2022年11月06日

ある装置

BEMF canceler この装置は1984年に作ったものだ。試運転だけしてそのまま放置され、埃にまみれていたのを洗ってみた。
 
 当時、筆者と祖父江氏は、走りの改善に血道を上げていた。たがいに、思いつくすべてのことを実験した。どんな些細な思いつきでも報告しあい、可能性がないか探っていた。その中で祖父江氏が、芦屋の原邸で電車を走らせているのを見て、問題点を報告してきた。コアレスモータ + スパーギヤでよく走るのだが、惰行が良くない事がある。
「スロットルを下げると減速してしまうんだぁ。中点オフの逆転スイッチで回路を遮断するとうまくいくんだけどね。なんかうまい工夫がないもんかい?」
と聞いてきたのだ。電源装置の中でモータの発生した電力が喰われてしまっているというわけだ。

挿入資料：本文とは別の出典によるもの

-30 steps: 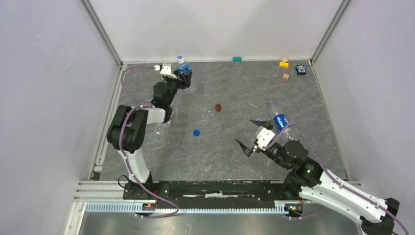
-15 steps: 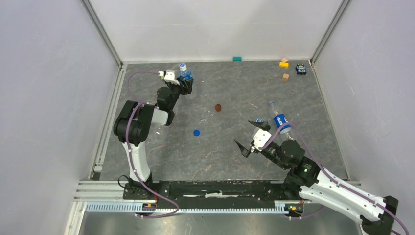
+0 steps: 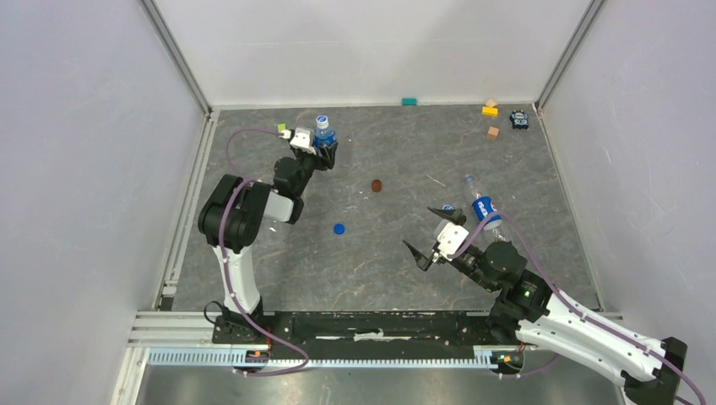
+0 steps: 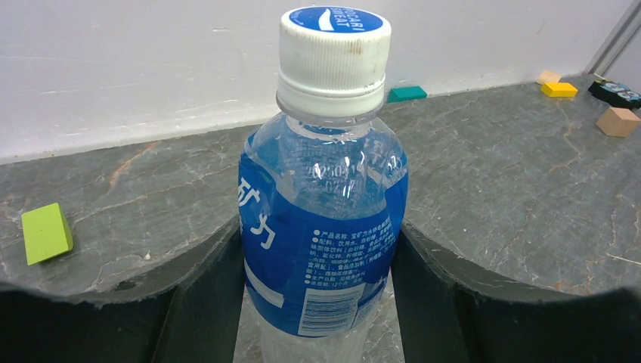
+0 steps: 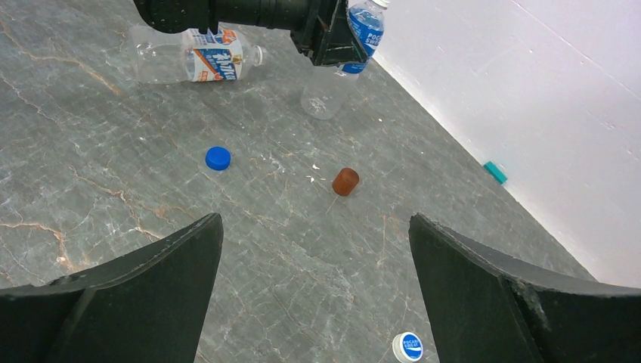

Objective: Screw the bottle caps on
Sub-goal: Place the plastic bottle at the center of the board.

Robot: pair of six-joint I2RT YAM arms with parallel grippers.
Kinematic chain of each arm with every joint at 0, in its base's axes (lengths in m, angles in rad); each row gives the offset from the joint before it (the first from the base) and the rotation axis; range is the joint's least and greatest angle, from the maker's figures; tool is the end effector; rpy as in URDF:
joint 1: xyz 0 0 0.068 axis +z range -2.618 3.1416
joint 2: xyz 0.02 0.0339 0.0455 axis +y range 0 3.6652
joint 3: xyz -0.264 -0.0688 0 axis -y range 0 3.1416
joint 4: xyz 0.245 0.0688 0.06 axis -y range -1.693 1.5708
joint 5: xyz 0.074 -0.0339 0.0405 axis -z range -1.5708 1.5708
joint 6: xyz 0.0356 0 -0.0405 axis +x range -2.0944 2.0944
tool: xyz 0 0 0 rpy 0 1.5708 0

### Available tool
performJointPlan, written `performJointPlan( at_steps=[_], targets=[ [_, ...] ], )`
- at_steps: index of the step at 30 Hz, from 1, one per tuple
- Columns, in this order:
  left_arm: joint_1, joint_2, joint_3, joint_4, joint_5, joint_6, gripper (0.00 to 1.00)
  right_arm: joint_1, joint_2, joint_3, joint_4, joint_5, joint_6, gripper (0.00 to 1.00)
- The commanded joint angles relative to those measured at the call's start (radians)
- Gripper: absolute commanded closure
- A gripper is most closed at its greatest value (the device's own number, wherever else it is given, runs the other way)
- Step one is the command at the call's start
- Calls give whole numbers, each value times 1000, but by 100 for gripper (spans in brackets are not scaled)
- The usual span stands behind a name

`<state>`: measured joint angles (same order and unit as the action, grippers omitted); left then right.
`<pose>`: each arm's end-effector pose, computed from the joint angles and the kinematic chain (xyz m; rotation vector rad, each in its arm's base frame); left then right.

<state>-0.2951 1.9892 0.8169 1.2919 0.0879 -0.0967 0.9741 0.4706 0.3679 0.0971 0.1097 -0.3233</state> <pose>0.3687 -0.1153 0.1653 0.2168 1.4469 -0.3837 0.0841 0.1169 0.2672 -0.8913 1.3193 0.4227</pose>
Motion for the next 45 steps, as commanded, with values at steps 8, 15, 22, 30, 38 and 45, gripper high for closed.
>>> performJointPlan(
  at_steps=[8, 15, 22, 30, 38, 45],
  targets=[
    [-12, -20, -48, 77, -13, 52, 26, 0, -10, 1, 38, -19, -5, 2],
    [-13, -28, -74, 102, -35, 40, 8, -1, -13, 3, 36, -28, 3, 2],
    [-13, -73, -116, 132, -51, 17, 0, 0, -27, 3, 36, -31, 17, 2],
    [-13, -189, -213, 147, -84, -18, 0, -1, -49, 4, 27, -20, 61, 2],
    [-13, -438, -363, 15, -109, -87, 0, 0, -70, 11, -45, 121, 223, 2],
    [-12, -922, -210, -917, -117, -88, 0, 0, -47, 48, -155, 161, 321, 2]
  ],
)
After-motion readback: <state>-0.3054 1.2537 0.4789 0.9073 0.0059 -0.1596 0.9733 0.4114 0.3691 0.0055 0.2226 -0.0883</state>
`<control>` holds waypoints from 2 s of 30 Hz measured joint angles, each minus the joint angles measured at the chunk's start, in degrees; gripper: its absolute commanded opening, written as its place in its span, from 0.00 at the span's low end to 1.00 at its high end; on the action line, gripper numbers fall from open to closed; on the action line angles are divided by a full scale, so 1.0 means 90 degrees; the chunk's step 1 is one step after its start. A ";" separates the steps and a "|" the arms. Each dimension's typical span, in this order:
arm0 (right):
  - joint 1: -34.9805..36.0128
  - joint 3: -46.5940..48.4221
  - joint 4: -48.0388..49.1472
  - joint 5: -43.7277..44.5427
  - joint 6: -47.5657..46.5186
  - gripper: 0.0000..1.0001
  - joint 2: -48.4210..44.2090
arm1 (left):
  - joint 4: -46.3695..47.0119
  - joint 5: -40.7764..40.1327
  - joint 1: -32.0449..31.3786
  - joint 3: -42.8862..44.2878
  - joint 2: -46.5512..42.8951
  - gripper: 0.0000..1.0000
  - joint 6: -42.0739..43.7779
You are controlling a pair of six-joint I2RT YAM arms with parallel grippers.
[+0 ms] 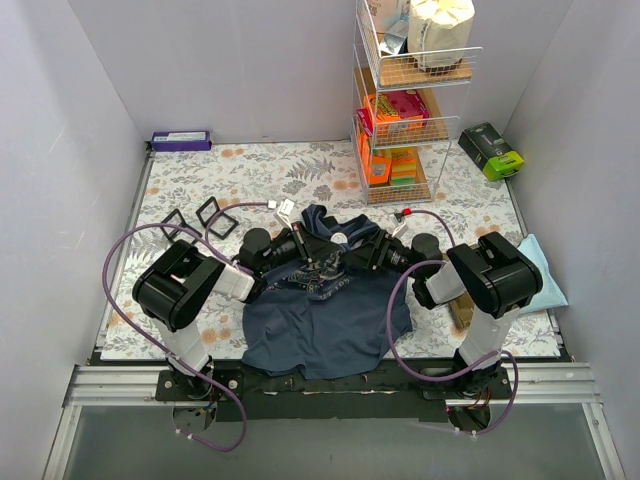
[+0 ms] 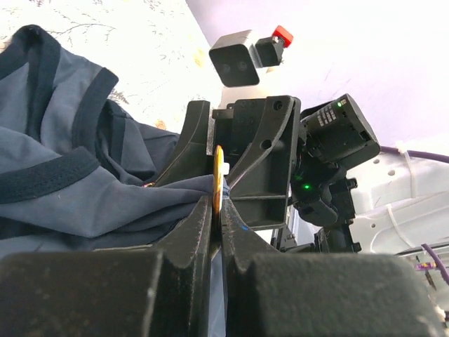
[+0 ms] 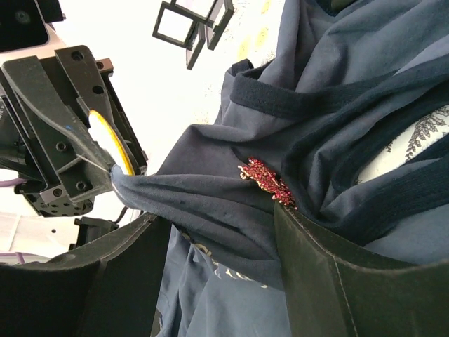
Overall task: Pin the brooch onto the clothing
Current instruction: Pin the brooch to the clothes.
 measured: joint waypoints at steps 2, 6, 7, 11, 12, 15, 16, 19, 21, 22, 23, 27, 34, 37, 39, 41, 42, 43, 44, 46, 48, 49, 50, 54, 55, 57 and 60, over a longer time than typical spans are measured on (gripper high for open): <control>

 要するにモータの逆起電力を遮断することができればよい。印加電圧より発生電圧の方が高いときは回路が切れればよいわけだ。様々なことを考えたが、友人の電気マニアが考えた回路が一番簡単であった。早速作って試してみた。これはその初号機である。
 数台作って祖父江氏に渡したが、筆者はその後出国してしまい、しばらく会えなかった。その間に色々なことがあったようだ。原氏の電車を作っていたT島氏の弟が電気技術者で、同様のものを作り、その方が性能が良かった。それを採用したようで、問題は解決した。しかし筆者は電車をほとんど作らないから、筆者の興味の外にあった。

 その後永末氏が作ってくれた筆者専用のDCC完全直流デコーダでは、惰性で走るときは完全にOFFになるので、具合が良い。これは1985年に得た教訓を生かしたわけだ。

コメント一覧

1. Posted by 猫   2022年11月07日 05:26
「スロットルを下げると減速してしまう」というのが一連の低抵抗・高効率車両のコンセプトをよく表してますね。
一般的なNやHOではスロットルを下げたら減速するのが当たり前ですから。
2. Posted by dda40x   2022年11月07日 10:32
 おっしゃるとおりです。手放しで滑っていく感じが鉄道の本質を表しているのです。
 
 しかしあまり軽く動くと、ブレーキの心配があります。3条ウォームですと適度な抵抗で、下り坂でも速度は90マイル/時程度に抑えられ、それほど危険ではないです。もしこれがオートクラッチだと、大変な事故を誘発するように思います。全軸ボールベアリング装荷の12輌編成の客車は手放し滑降で150マイル/時以上出ますから恐ろしいです。